In one embodiment, the present invention relates to a dual-ended current switch comprising: a current source; a first stage comprising at least one first stage semiconductor device, said at least one first stage semiconductor device having a first stage semiconductor device breakdown voltage less than or equal to 5 volts, said at least one first stage semiconductor device having a unity current gain frequency greater than or equal to 100 GHz, and said first stage being electrically coupled to said current source; and a second stage comprising at least one second stage semiconductor device, said at least one second stage semiconductor device having a second stage semiconductor breakdown voltage greater than the first stage semiconductor device breakdown voltage, and said second stage being electrically coupled to said first stage such that said first stage is in between said current source and said second stage.
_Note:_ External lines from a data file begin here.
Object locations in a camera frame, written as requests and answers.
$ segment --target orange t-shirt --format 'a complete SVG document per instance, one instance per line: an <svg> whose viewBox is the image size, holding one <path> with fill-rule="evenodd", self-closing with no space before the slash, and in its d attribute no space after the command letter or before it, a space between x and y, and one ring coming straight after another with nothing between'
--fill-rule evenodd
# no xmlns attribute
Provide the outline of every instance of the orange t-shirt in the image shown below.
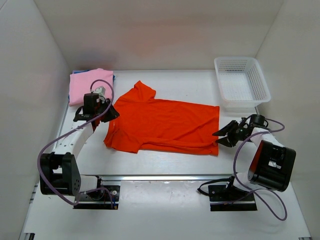
<svg viewBox="0 0 320 240"><path fill-rule="evenodd" d="M156 91L138 81L114 108L120 116L109 123L107 147L137 153L139 149L218 155L219 107L155 99Z"/></svg>

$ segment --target white plastic basket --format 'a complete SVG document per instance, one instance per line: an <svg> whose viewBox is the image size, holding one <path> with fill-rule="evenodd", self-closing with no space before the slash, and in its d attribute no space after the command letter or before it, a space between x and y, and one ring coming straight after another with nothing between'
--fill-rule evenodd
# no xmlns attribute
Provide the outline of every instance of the white plastic basket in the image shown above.
<svg viewBox="0 0 320 240"><path fill-rule="evenodd" d="M217 57L214 66L225 108L254 108L270 101L268 86L255 58Z"/></svg>

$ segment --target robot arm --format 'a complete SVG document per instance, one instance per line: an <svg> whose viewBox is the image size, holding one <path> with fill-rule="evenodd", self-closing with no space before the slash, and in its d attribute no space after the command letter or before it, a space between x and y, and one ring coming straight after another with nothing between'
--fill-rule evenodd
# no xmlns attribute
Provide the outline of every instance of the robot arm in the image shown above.
<svg viewBox="0 0 320 240"><path fill-rule="evenodd" d="M103 87L98 87L94 92L84 95L83 106L76 111L71 129L78 128L106 110L111 102L105 99L104 92ZM107 113L97 120L66 136L51 153L41 155L41 170L52 186L62 195L77 196L79 192L99 187L97 177L80 175L76 159L99 123L106 123L117 117L119 113L111 105ZM61 173L54 172L58 168L61 168ZM54 194L42 178L40 178L40 189L44 195Z"/></svg>
<svg viewBox="0 0 320 240"><path fill-rule="evenodd" d="M226 135L216 141L226 147L234 147L238 141L243 141L254 135L250 140L257 147L257 151L249 170L244 173L237 173L238 178L251 189L264 187L283 192L290 182L296 152L279 143L270 132L257 134L269 131L265 122L264 116L253 114L250 117L242 118L240 123L231 121L213 135ZM248 190L241 186L236 179L233 186L244 191Z"/></svg>

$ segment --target black clamp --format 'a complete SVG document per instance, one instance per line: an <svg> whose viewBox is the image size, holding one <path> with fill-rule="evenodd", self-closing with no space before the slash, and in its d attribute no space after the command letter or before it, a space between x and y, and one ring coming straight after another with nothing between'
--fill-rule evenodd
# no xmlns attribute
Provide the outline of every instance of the black clamp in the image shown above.
<svg viewBox="0 0 320 240"><path fill-rule="evenodd" d="M109 98L102 101L98 93L87 93L83 97L83 106L79 107L76 112L73 121L90 121L94 117L102 114L106 108L111 104ZM114 106L111 104L108 111L99 118L98 121L92 122L92 127L95 130L100 122L107 123L111 120L119 117L120 114L116 111Z"/></svg>
<svg viewBox="0 0 320 240"><path fill-rule="evenodd" d="M228 125L219 131L216 131L212 135L222 137L215 141L217 144L222 144L226 147L232 148L237 144L238 141L243 141L249 137L254 128L269 130L267 127L268 122L264 116L252 114L248 117L242 117L240 123L232 120Z"/></svg>

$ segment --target black mounting bracket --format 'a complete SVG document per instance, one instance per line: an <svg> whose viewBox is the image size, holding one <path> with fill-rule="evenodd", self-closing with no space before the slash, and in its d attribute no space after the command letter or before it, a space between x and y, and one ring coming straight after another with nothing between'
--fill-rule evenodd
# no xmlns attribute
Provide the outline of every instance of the black mounting bracket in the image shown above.
<svg viewBox="0 0 320 240"><path fill-rule="evenodd" d="M41 169L48 181L63 195L77 196L80 190L81 177L75 156L66 154L43 153L40 159ZM62 173L53 170L61 167ZM53 195L54 192L40 177L40 190L43 195Z"/></svg>
<svg viewBox="0 0 320 240"><path fill-rule="evenodd" d="M256 211L257 205L255 196L248 195L242 200L230 204L217 204L220 202L230 202L238 200L248 194L246 191L236 189L235 187L226 188L226 185L209 185L209 200L211 212L224 211Z"/></svg>
<svg viewBox="0 0 320 240"><path fill-rule="evenodd" d="M73 209L96 209L96 210L117 210L119 208L120 185L103 185L107 188L113 199L113 209L111 209L110 198L107 193L97 194L97 192L81 194L79 203Z"/></svg>

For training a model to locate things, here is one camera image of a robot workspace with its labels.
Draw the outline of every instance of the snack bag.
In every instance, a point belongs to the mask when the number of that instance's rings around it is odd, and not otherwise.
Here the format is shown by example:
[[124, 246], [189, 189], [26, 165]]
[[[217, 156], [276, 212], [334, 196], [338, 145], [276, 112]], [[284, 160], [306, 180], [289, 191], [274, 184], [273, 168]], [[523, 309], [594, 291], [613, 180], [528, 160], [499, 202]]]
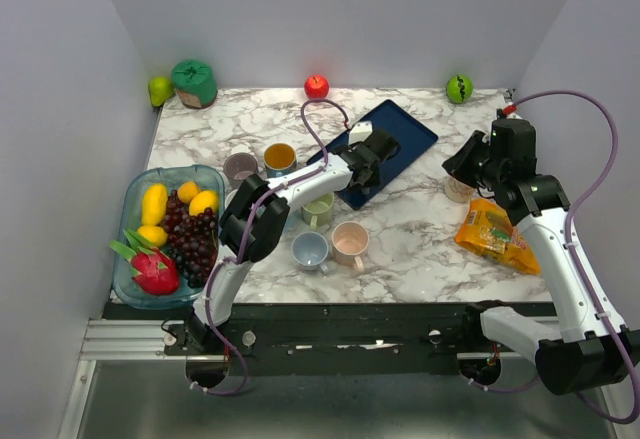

In another embodiment, the present invention relates to a single-ended current switch comprising: a current source; a first stage comprising at least one first stage semiconductor device, said at least one first stage semiconductor device having a first stage semiconductor device breakdown voltage less than or equal to 5 volts, said at least one first stage semiconductor device having a unity current gain frequency greater than or equal to 100 GHz, and said first stage being electrically coupled to said current source; and a second stage comprising at least one second stage semiconductor device, said at least one second stage semiconductor device having a second stage semiconductor breakdown voltage greater than the first stage semiconductor device breakdown voltage, and said second stage being electrically coupled to said first stage such that said first stage is in between said current source and said second stage
It is another object of this invention to provide a digital-to-analog converter comprising: a plurality of current switches; and a plurality of R-2R ladder networks electrically coupled to said plurality of current switches; wherein each of said plurality of current switches comprises: a current source; a first stage comprising at least one first stage semiconductor device, said at least one first stage semiconductor device having a first stage semiconductor device breakdown voltage less than or equal to 5 volts, said at least one first stage semiconductor device having a unity current gain frequency greater than or equal to 100 GHz, and said first stage being electrically coupled to said current source; and a second stage comprising at least one second stage semiconductor device, said at least one second stage semiconductor device having a second stage semiconductor breakdown voltage greater than the first stage semiconductor device breakdown voltage, and said second stage being electrically coupled to said first stage such that said first stage is in between said current source and said second stage.